### Exercise requirements
Go through the lines below and retype each one exactly.

### Source material
============================================================
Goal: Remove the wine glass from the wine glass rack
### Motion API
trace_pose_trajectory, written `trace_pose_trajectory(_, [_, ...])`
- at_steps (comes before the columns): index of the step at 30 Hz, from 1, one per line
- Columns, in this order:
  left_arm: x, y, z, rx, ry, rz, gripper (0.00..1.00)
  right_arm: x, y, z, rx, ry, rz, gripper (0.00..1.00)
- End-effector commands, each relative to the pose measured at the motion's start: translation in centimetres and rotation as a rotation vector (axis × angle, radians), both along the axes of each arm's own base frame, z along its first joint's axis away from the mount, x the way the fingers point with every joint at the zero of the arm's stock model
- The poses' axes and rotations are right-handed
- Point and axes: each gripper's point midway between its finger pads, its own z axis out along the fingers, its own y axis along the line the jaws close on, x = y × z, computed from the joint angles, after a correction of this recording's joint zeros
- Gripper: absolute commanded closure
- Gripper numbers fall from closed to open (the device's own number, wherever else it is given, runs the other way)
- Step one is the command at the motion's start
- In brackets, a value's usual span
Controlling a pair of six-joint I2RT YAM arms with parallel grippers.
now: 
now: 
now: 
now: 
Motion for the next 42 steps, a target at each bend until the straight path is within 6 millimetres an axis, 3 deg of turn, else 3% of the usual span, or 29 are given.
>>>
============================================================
### Reply
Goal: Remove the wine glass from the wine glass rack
### Motion API
trace_pose_trajectory, written `trace_pose_trajectory(_, [_, ...])`
- at_steps (comes before the columns): index of the step at 30 Hz, from 1, one per line
- Columns, in this order:
  left_arm: x, y, z, rx, ry, rz, gripper (0.00..1.00)
  right_arm: x, y, z, rx, ry, rz, gripper (0.00..1.00)
- End-effector commands, each relative to the pose measured at the motion's start: translation in centimetres and rotation as a rotation vector (axis × angle, radians), both along the axes of each arm's own base frame, z along its first joint's axis away from the mount, x the way the fingers point with every joint at the zero of the arm's stock model
- The poses' axes and rotations are right-handed
- Point and axes: each gripper's point midway between its finger pads, its own z axis out along the fingers, its own y axis along the line the jaws close on, x = y × z, computed from the joint angles, after a correction of this recording's joint zeros
- Gripper: absolute commanded closure
- Gripper numbers fall from closed to open (the device's own number, wherever else it is given, runs the other way)
- Step one is the command at the motion's start
- In brackets, a value's usual span
Controlling a pair of six-joint I2RT YAM arms with parallel grippers.
now: 
now: 
now: 
now: 
Motion for the next 42 steps, a target at each bend until the straight path is within 6 millimetres an axis, 3 deg of turn, else 3% of the usual span, or 29 are given.
>>>

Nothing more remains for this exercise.